=== PROVIDED DATA ===

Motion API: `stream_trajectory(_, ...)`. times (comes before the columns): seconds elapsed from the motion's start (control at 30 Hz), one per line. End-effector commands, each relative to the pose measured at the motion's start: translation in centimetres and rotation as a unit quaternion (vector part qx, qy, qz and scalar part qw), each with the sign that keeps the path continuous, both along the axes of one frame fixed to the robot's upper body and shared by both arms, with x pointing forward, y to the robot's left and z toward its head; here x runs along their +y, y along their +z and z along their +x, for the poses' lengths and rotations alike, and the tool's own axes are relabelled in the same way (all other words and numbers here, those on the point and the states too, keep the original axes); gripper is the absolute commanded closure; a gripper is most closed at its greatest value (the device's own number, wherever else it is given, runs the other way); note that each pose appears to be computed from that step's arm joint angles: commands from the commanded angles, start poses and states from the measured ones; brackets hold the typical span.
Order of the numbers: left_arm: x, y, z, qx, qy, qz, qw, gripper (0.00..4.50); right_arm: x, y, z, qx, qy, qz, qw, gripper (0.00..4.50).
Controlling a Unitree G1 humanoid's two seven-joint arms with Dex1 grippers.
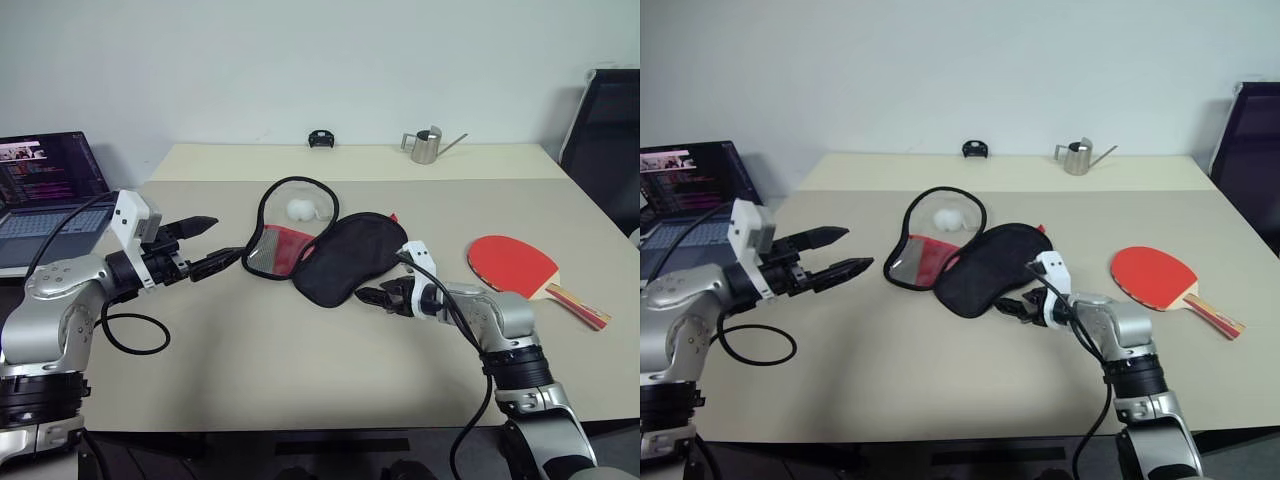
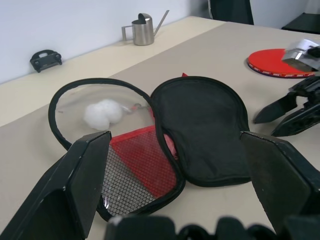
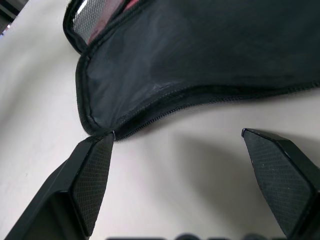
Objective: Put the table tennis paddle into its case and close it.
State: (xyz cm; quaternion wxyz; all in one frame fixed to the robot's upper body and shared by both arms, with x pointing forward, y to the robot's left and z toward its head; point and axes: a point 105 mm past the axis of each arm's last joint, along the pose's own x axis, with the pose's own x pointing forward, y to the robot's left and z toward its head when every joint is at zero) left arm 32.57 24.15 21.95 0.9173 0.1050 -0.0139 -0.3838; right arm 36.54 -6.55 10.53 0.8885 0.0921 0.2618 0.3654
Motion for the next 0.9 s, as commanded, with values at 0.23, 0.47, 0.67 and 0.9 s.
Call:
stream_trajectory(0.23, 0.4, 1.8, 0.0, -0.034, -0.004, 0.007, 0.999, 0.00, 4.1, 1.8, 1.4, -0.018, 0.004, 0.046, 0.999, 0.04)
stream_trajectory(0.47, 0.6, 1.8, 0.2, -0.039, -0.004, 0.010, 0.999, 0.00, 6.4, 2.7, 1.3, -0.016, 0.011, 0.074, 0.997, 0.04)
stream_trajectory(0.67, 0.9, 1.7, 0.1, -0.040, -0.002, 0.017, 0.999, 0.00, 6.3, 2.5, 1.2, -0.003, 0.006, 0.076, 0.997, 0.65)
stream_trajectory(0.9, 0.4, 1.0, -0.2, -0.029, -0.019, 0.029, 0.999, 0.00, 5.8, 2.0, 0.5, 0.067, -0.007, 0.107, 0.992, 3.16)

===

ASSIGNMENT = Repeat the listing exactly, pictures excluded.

RESPONSE TO THE TASK =
Motion API: `stream_trajectory(_, ...)`. times (comes before the columns): seconds elapsed from the motion's start (control at 30 Hz), one per line. End-effector commands, each relative to the pose measured at the motion's start: translation in centimetres and rotation as a unit quaternion (vector part qx, qy, qz and scalar part qw), each with the sign that keeps the path continuous, both along the axes of one frame fixed to the robot's upper body and shared by both arms, with x pointing forward, y to the robot's left and z toward its head; here x runs along their +y, y along their +z and z along their +x, for the poses' lengths and rotations alike, and the tool's own axes are relabelled in the same way (all other words and numbers here, those on the point and the states too, keep the original axes); gripper is the absolute commanded closure; a gripper is most closed at its greatest value (the device's own number, wherever else it is given, runs the other way); note that each pose appears to be computed from that step's arm joint angles: commands from the commanded angles, start poses and states from the measured ones; brackets hold the typical span.
Order of the numbers: left_arm: x, y, z, qx, qy, qz, qw, gripper (0.00..4.50); right_arm: x, y, z, qx, qy, qz, qw, gripper (0.00..4.50).
Controlling a Unitree G1 humanoid's two seven-joint arms with Dex1 grippers.
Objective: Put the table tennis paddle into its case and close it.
State: (xyz cm; quaternion wxyz; all in one frame fixed to the robot's upper body and shared by both arms, with x pointing forward, y to the robot's left and z toward its head; point and axes: a point 105 mm past the axis of each arm's last joint, along the pose's own x axis, with the pose's own x pointing forward, y to the robot's left and z toward its head when every joint is at zero) left arm 32.57 24.15 21.95 0.9173 0.1050 -0.0139 -0.3838; right arm 36.54 -6.55 10.53 0.8885 0.0921 0.2618 0.3654
Motion for the next 0.9 s, as commanded, with values at 0.23, 0.47, 0.67 and 0.9 s.
Call:
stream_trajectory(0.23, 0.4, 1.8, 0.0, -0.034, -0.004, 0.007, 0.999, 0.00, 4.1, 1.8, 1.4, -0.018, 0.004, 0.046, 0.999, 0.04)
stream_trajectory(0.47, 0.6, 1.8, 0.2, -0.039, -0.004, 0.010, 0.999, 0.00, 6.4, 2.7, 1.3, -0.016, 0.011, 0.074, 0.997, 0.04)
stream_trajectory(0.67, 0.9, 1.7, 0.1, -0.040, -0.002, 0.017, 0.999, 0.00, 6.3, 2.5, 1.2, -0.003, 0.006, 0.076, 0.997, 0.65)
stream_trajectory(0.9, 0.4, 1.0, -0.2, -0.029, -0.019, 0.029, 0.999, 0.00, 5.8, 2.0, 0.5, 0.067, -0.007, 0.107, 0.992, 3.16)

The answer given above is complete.